Per contro la maggior alfabetizzazione culturale e la crescita della domanda di cultura portano alla prassi ormai consolidata della fuga dei cervelli: non solo i ricercatori e i laureati, ma anche gli artisti, i manager culturali, i critici e gli storici trovano più appagante recarsi all’estero (6.000 “cervelli” emigrano ogni anno solo verso gli Stati Uniti)
Lo spaccato che ne deriva è tristemente allarmante, tristemente per le famiglie ed allarmante per gli enti pubblici e le organizzazioni culturali che con tali realtà debbono fare i conti.
Qual è il problema del Bel Paese? In un momento di crisi economica generale c’è bisogno di creatività e cultura o gli interessi degli amministratori si spostano su altre emergenze ritenute più urgenti?
La lacuna lasciata dalla diminuzione dei contributi pubblici non è stata (come auspicato dagli ottimisti) riempita dagli interventi dei privati che si trovano a fare i conti con una crisi economica generalizzata e con scarsi incentivi alla partecipazione. La legislazione frammentata e poco organica e la materia fiscale poco attenta (se non negli ultimi anni) alla promozione dello sviluppo di un sistema sinergico non permettono al complesso delle attività culturali di decollare massimizzando le proprie potenzialità.

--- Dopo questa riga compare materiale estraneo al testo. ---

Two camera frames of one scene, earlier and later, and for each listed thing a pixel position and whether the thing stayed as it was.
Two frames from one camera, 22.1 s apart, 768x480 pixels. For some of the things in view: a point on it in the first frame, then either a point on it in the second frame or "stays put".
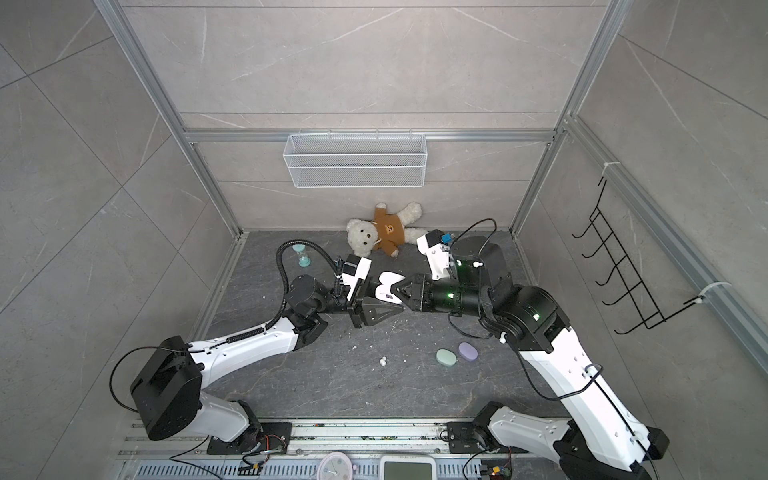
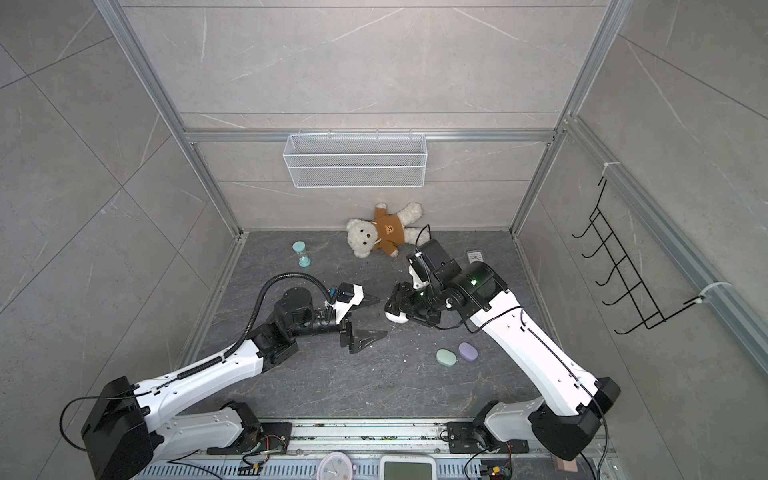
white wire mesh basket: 356,160 stays put
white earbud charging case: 383,291 to 401,319
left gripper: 358,300 to 344,327
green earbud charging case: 446,357 stays put
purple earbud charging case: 468,351 stays put
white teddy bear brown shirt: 387,233 stays put
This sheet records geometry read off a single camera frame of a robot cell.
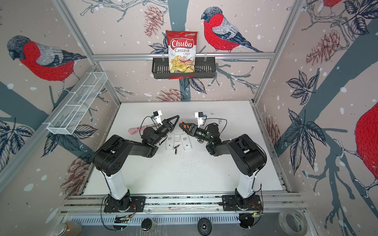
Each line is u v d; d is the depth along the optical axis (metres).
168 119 0.80
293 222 0.70
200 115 0.80
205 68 0.95
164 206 0.73
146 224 0.60
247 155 0.50
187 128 0.81
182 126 0.82
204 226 0.59
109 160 0.49
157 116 0.81
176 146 0.95
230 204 0.73
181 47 0.83
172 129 0.79
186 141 0.97
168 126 0.76
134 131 1.01
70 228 0.61
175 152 0.92
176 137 1.00
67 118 0.72
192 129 0.76
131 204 0.73
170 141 0.95
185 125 0.81
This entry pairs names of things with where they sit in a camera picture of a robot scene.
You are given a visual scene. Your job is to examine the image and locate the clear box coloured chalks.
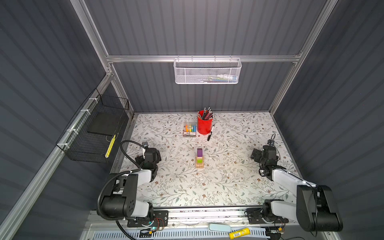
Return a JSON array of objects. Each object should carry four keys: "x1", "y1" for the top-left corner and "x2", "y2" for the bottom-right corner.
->
[{"x1": 183, "y1": 122, "x2": 197, "y2": 137}]

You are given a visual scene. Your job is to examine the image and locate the black wire wall basket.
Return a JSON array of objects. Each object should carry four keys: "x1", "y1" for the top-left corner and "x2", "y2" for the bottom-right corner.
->
[{"x1": 57, "y1": 91, "x2": 130, "y2": 164}]

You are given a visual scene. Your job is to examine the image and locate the red pencil cup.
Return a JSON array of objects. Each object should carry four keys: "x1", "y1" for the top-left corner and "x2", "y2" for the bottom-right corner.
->
[{"x1": 197, "y1": 110, "x2": 213, "y2": 135}]

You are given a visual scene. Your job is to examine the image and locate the yellow glue stick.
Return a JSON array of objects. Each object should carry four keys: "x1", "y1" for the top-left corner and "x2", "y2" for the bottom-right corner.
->
[{"x1": 229, "y1": 228, "x2": 251, "y2": 240}]

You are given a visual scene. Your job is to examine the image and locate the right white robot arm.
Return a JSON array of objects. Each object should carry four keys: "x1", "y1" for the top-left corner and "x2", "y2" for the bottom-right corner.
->
[{"x1": 251, "y1": 144, "x2": 344, "y2": 232}]

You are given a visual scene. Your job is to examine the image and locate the white vented cable duct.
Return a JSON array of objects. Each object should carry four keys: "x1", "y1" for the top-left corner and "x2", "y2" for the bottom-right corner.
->
[{"x1": 92, "y1": 227, "x2": 271, "y2": 240}]

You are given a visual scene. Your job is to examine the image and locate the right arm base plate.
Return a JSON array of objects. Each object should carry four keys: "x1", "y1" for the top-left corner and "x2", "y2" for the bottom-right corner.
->
[{"x1": 244, "y1": 208, "x2": 289, "y2": 225}]

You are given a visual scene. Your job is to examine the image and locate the white wire mesh basket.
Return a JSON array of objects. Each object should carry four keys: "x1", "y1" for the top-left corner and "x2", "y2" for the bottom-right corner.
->
[{"x1": 173, "y1": 58, "x2": 242, "y2": 85}]

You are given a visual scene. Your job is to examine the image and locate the wood block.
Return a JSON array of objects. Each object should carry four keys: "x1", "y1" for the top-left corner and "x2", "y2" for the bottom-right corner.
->
[{"x1": 195, "y1": 157, "x2": 204, "y2": 169}]

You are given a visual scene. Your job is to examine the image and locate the light blue eraser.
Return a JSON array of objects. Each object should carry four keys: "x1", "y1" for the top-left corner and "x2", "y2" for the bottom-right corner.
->
[{"x1": 208, "y1": 223, "x2": 232, "y2": 233}]

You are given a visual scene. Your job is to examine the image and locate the yellow ruler in basket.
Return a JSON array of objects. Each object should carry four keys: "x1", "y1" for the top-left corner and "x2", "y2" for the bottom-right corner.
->
[{"x1": 105, "y1": 135, "x2": 116, "y2": 159}]

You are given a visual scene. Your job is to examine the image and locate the black corrugated cable hose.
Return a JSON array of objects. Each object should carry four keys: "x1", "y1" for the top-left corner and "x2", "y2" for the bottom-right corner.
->
[{"x1": 96, "y1": 140, "x2": 148, "y2": 221}]

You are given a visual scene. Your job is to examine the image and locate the black marker pen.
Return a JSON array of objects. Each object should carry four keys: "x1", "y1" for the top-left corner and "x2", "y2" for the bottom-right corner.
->
[{"x1": 207, "y1": 125, "x2": 215, "y2": 142}]

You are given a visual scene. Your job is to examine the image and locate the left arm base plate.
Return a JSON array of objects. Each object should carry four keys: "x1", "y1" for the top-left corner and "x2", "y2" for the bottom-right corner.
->
[{"x1": 127, "y1": 210, "x2": 169, "y2": 228}]

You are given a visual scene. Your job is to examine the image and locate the purple block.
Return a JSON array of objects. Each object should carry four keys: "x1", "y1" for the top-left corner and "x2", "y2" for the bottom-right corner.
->
[{"x1": 197, "y1": 148, "x2": 203, "y2": 158}]

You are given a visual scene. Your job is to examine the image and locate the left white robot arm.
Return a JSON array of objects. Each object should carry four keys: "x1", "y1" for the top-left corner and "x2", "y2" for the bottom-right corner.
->
[{"x1": 97, "y1": 148, "x2": 161, "y2": 222}]

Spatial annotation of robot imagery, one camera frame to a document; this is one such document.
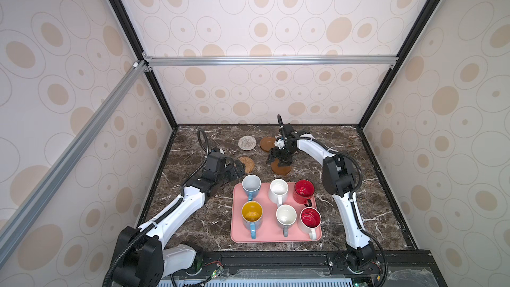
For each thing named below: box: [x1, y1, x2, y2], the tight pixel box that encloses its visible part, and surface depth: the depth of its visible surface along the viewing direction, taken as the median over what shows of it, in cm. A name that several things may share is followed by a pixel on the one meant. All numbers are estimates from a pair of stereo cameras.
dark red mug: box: [292, 178, 316, 208], surface depth 87 cm
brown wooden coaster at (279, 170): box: [270, 158, 292, 176], surface depth 102 cm
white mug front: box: [275, 203, 298, 238], surface depth 79 cm
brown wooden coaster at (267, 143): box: [259, 136, 277, 153], surface depth 114 cm
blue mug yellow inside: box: [241, 199, 264, 240], surface depth 79 cm
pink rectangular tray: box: [230, 181, 323, 244], surface depth 84 cm
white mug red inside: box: [298, 206, 323, 241], surface depth 80 cm
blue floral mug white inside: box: [241, 174, 262, 202], surface depth 87 cm
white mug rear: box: [268, 178, 289, 206], surface depth 86 cm
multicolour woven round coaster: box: [237, 135, 257, 151], surface depth 115 cm
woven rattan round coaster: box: [238, 156, 255, 175], surface depth 105 cm
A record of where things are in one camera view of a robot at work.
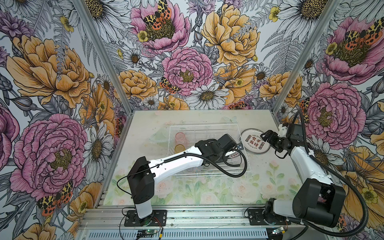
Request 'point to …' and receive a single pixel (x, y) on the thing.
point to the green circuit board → (147, 231)
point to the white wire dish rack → (195, 133)
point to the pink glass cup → (180, 138)
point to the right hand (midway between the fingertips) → (265, 142)
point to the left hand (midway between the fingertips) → (217, 149)
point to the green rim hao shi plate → (232, 154)
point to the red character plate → (253, 143)
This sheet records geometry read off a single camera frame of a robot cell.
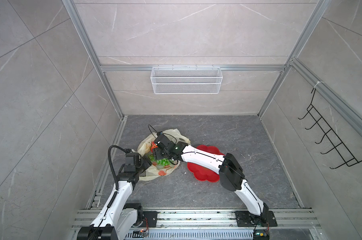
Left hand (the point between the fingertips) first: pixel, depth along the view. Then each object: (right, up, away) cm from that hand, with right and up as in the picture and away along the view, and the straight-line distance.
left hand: (145, 157), depth 85 cm
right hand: (+6, +3, +2) cm, 7 cm away
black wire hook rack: (+89, +9, -23) cm, 93 cm away
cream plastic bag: (0, +6, -1) cm, 6 cm away
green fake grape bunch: (+9, -3, +5) cm, 11 cm away
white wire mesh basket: (+24, +50, +15) cm, 57 cm away
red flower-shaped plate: (+34, -11, +2) cm, 35 cm away
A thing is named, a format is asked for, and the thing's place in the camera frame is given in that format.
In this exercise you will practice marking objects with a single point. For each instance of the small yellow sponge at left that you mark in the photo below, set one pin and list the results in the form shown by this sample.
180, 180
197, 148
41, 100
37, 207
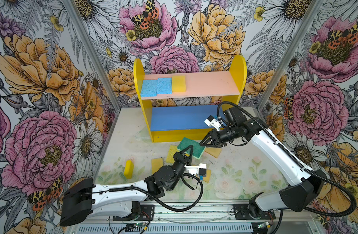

Inoltre, è ancora troppo forte il legame con il patrimonio: la tutela delle eredità culturali, in un paese che vanta una ricchezza storico-artistica di rilievo, diviene un limite allo sviluppo di nuove emergenze artistiche. Anziché fungere da input per il progresso, il nostro heritage consente agli amministratori pubblici di stare comodamente seduti sugli allori, vantandosi delle glorie di un fulgido passato, che a loro non si deve e che diviene freno anziché motore di sviluppo. Non si investe su nuovi talenti, non si propone un sistema di Economia della Conoscenza, nonostante l’appartenenza all’UE che di tale economia vuole farsi promotrice. La scelta della Comunità Europea, precorritrice dei tempi, si basa sulle ormai consolidate teorie che riconoscono la Cultura come risorsa imprescindibile alla crescita economica, volano dello sviluppo e calamita in grado di attrarre risorse eterogenee; in Italia invece ancora troppo spesso questa viene connessa al concetto di tempo libero.
In un sistema stantio che sa di naftalina, le manovre previste dall’attuale governo non porteranno certo quella ventata di aria fresca di cui si sente la necessità: la previsione triennale annunciata da Tremonti toglierà al settore ben 900 milioni di euro, rischiando di metterlo in ginocchio. Senza contare che per finanziare i tagli dell’Ici già 150 milioni di euro destinati allo spettacolo e al paesaggio hanno preso il volo.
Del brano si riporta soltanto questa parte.